### The problem
The reply should consist of one number, which is how many lines in the material below contain "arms".
****************************************
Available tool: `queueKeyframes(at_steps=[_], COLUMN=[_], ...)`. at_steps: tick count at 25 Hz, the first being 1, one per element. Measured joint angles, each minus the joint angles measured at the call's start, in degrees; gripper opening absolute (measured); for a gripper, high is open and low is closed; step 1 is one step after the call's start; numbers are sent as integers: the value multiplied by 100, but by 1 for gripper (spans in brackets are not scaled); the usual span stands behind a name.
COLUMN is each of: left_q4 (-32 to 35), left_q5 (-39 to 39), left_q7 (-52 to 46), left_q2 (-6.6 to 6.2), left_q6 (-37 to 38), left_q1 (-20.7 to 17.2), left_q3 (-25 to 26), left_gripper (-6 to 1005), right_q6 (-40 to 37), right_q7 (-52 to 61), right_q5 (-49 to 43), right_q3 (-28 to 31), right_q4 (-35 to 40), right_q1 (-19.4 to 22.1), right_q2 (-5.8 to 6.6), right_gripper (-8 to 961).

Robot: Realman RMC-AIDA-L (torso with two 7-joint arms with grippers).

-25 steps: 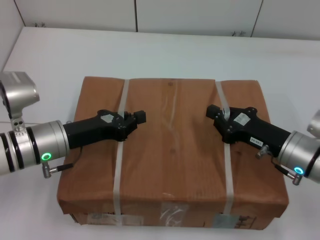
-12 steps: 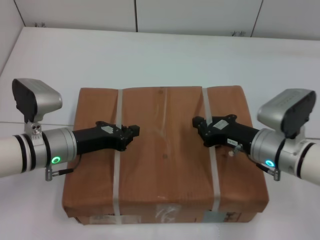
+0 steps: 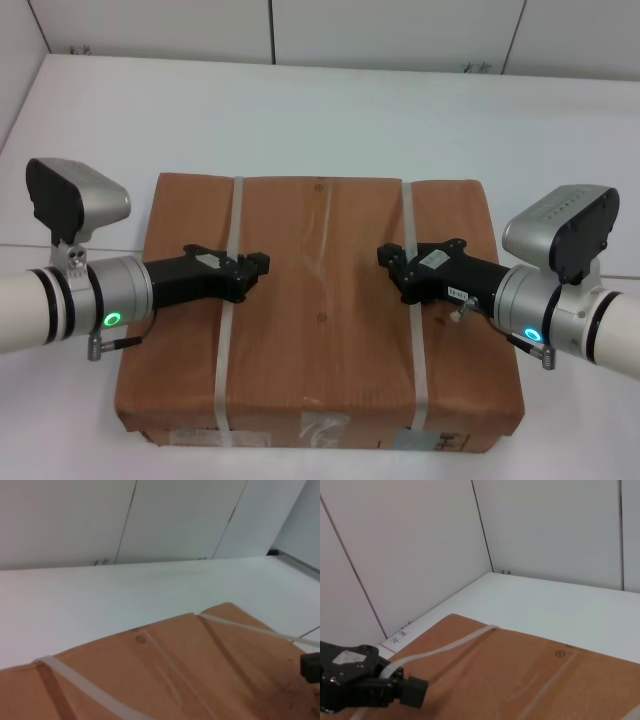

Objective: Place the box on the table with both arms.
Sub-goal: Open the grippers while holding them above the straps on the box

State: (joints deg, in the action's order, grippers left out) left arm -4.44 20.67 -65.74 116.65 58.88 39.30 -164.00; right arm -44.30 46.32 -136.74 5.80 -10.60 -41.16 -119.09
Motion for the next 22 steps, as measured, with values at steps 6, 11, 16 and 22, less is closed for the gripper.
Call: queueKeyframes(at_steps=[6, 11, 16, 22], left_q4=[126, 136, 137, 106], left_q5=[-11, 27, 36, 138], left_q7=[6, 73, 223, 351], left_q2=[17, 17, 15, 7], left_q6=[-256, -272, -288, -358], left_q1=[0, -3, -48, -64], left_q3=[0, 41, 52, 70], left_gripper=[67, 248, 359, 543], right_q6=[-12, -77, -68, -81], right_q7=[-8, -59, -68, -71], right_q5=[-2, 38, 54, 66], right_q3=[5, 123, 393, 507], right_q4=[14, 43, 50, 110], right_q1=[32, 155, 287, 390], right_q2=[0, 0, -1, -1], right_gripper=[62, 180, 465, 642])
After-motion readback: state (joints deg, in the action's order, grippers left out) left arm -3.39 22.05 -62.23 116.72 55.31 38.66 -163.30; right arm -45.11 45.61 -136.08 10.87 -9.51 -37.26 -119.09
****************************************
### Finished exercise
2